Für die vielfältige Vermittlungsarbeit seiner Liebe zur und seines Wissens über die Natur wurde Grabherr vom Klub der Bildungs- und Wissenschaftsjournalisten als "Wissenschafter des Jahres 2012" ausgezeichnet. Zudem freute er sich über den Erfolg jener Studentinnen und Studenten, die während seiner Aktivität an der Universität Wien bei ihm ihre Diplomarbeiten und Dissertationen schrieben – immerhin mehr als 300 an der Zahl. Durch diese Absolventinnen und Absolventen sei es zu einer "Professionalisierung im Naturschutz" gekommen.

Moorpredigt zur Verantwortung

Bei seinen naturschützerischen Bemühungen kamen Grabherr Funktionen wie der Vorsitz im Vorarlberger Naturschutzrat oder im österreichischen Nationalkomitee des UNESCO-Programms "Man and Biosphere" zugute. Stolz war er auch auf seine Naturexkursionen mit der Vorarlberger Landesregierung. Dabei wählte er mit Bedacht "nicht Problemfälle, sondern Gutfälle – denn wir müssen positiv polen".
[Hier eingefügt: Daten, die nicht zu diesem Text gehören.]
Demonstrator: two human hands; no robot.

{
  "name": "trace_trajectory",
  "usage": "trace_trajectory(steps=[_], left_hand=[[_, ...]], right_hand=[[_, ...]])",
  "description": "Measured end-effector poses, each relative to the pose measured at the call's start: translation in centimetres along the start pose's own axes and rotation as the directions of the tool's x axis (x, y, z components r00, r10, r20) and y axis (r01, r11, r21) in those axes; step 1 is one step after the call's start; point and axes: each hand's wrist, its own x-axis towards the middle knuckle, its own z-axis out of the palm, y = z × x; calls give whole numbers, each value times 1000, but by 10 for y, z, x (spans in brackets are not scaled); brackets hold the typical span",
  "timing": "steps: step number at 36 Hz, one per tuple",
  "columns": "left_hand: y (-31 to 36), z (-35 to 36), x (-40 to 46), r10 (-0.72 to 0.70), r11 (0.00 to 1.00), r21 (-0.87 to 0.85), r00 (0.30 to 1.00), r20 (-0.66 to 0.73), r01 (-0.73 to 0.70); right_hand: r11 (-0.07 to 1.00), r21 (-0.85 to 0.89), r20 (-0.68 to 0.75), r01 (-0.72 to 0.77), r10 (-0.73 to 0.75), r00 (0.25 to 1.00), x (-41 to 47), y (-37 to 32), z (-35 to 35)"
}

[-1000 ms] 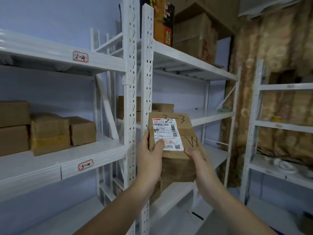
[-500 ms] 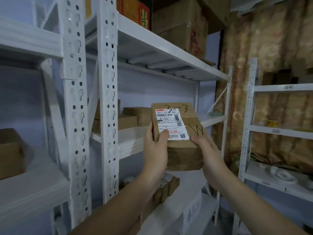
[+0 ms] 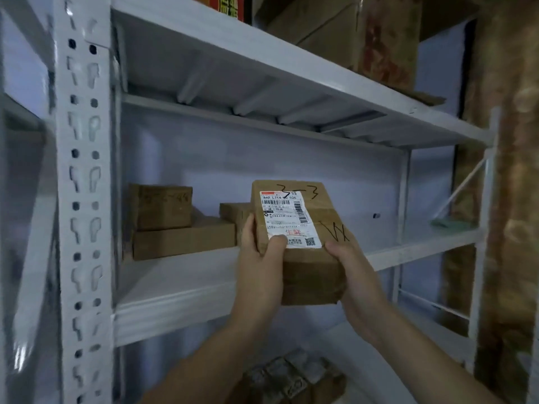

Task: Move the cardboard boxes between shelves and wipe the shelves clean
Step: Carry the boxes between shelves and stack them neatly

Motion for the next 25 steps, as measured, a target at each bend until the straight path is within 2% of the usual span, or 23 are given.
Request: trace_trajectory(steps=[5,9,14,19,25], left_hand=[[4,28,47,52,995,97,986,-159,-37],[15,32,91,111,971,233,963,-246,-52],[27,31,150,87,960,281,941,-326,8],[21,24,204,13,955,280,936,-353,92],[-5,17,235,-34,938,314,938,-344,149]], right_hand=[[997,76,48,-5,1,999,65,-10,-12],[993,117,145,-22,4,989,115,-17,-2],[998,13,242,59,-60,968,180,-23,22],[998,-41,337,36,-20,941,243,-17,45],[995,-60,365,-76,93,926,285,15,57]])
Der Ökologe war überzeugt, dass ein solcher Besuch im Wald oder im Moor "allen Regierungen gut täte – eine halbe Stunde Moorpredigt genügt um klarzustellen: Die Natur ist vielfältig, sie ist fantastisch und wir haben Verantwortung." Gleichzeitig warnte er: "Die Natur, von der wir lernen sollten, verschwindet vor unseren Augen." Er kritisierte die schädliche intensive Milchwirtschaft und die "Papplandschaften", die heute vielerorts als "gepflegte Natur" gelten. (red, APA, 30.10.2022)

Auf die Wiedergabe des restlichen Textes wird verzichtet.